Exercise requirements: In the following listing, find the lines containing "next" and report them.

Material for the task:
────

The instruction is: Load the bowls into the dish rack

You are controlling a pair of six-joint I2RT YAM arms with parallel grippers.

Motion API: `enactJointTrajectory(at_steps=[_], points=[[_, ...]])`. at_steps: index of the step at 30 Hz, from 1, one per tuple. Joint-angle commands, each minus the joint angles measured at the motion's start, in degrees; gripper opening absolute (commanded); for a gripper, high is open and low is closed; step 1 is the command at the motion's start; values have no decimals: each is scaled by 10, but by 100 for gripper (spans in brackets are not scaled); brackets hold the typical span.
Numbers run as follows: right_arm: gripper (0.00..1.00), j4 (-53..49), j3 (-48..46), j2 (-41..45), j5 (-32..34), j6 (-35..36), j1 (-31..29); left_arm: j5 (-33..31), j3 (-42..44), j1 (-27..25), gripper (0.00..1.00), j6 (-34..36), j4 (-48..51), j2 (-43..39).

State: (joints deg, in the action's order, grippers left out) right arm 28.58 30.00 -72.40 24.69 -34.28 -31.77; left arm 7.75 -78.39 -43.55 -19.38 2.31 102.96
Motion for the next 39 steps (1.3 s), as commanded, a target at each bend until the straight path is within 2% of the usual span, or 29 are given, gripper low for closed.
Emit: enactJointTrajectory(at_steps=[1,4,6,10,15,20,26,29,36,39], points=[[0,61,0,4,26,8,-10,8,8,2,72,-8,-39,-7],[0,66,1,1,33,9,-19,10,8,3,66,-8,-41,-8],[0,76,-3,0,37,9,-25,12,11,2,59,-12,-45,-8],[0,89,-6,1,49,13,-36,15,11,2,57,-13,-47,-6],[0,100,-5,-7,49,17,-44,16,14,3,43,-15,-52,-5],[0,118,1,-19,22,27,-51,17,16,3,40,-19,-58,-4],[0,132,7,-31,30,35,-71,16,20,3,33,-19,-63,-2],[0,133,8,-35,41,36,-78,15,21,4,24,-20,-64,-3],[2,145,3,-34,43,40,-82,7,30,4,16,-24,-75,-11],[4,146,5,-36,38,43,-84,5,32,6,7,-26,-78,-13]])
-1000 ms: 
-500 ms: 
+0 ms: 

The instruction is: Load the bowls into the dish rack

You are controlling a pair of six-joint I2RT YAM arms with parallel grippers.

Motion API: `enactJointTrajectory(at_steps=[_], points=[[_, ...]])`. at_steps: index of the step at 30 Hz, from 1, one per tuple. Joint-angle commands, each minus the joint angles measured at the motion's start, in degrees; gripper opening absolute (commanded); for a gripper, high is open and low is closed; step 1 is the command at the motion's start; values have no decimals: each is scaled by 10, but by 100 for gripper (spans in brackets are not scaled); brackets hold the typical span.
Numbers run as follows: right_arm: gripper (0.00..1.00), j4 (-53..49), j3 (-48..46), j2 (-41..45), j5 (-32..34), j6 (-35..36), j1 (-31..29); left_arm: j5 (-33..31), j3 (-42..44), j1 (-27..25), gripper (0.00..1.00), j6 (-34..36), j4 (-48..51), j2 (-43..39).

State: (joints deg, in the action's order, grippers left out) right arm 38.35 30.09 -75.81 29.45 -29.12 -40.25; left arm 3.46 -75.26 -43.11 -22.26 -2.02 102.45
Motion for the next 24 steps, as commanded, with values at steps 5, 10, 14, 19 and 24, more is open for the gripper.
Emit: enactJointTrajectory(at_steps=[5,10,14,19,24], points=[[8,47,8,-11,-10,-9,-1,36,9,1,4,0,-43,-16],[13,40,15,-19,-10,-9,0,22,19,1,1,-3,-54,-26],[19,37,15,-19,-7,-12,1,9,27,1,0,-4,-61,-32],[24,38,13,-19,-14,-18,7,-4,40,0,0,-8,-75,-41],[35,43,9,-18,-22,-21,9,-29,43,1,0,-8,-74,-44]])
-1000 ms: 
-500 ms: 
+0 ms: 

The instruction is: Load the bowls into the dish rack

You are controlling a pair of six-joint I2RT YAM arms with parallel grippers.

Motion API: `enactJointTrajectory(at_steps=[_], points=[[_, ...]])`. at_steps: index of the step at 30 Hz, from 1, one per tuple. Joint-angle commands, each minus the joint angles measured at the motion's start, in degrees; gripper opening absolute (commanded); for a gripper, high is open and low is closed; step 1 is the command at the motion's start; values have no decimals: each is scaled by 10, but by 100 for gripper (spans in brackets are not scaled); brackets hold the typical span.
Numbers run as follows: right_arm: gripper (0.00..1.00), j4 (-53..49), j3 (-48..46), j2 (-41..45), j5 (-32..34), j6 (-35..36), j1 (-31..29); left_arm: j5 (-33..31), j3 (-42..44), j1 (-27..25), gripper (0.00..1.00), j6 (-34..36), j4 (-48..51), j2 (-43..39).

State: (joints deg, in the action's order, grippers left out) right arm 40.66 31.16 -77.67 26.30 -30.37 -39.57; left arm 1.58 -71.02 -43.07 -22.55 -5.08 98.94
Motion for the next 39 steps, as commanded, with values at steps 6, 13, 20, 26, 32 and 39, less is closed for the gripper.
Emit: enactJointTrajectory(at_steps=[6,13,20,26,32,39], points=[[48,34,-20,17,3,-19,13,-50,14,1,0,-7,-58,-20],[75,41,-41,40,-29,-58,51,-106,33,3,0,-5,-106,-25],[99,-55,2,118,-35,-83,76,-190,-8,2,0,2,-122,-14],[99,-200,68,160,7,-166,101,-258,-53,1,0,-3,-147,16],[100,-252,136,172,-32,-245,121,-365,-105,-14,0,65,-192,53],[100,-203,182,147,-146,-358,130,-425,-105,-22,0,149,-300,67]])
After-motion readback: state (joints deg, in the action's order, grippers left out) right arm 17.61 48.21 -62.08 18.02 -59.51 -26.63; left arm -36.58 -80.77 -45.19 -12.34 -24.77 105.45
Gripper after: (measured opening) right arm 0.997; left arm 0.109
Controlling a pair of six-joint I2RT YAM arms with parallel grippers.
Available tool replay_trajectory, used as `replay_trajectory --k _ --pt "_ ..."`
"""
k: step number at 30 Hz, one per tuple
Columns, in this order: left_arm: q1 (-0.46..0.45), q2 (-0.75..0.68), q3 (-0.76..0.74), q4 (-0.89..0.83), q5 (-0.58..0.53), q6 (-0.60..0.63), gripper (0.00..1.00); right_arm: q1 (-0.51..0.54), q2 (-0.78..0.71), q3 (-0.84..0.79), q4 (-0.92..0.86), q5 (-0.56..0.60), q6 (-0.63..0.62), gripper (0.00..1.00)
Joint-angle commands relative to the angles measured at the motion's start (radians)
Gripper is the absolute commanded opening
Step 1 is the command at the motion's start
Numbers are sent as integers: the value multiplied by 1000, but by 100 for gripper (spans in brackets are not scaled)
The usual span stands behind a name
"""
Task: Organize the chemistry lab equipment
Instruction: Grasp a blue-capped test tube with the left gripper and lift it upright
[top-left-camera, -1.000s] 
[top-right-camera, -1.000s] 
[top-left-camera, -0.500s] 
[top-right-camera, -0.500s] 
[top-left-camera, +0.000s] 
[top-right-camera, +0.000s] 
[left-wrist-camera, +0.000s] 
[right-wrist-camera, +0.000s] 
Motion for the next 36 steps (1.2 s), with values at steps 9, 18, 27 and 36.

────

The answer:
Motion for the next 39 steps (1.3 s), as commanded, a target at each bend until the straight path is within 2% of the usual span, or 29 are given, gripper low for closed.
Motion for the next 24 steps, as commanded, with values at steps 5, 10, 14, 19 and 24, more is open for the gripper.
Motion for the next 39 steps, as commanded, with values at steps 6, 13, 20, 26, 32 and 39, less is closed for the gripper.
Motion for the next 36 steps (1.2 s), with values at steps 9, 18, 27 and 36.

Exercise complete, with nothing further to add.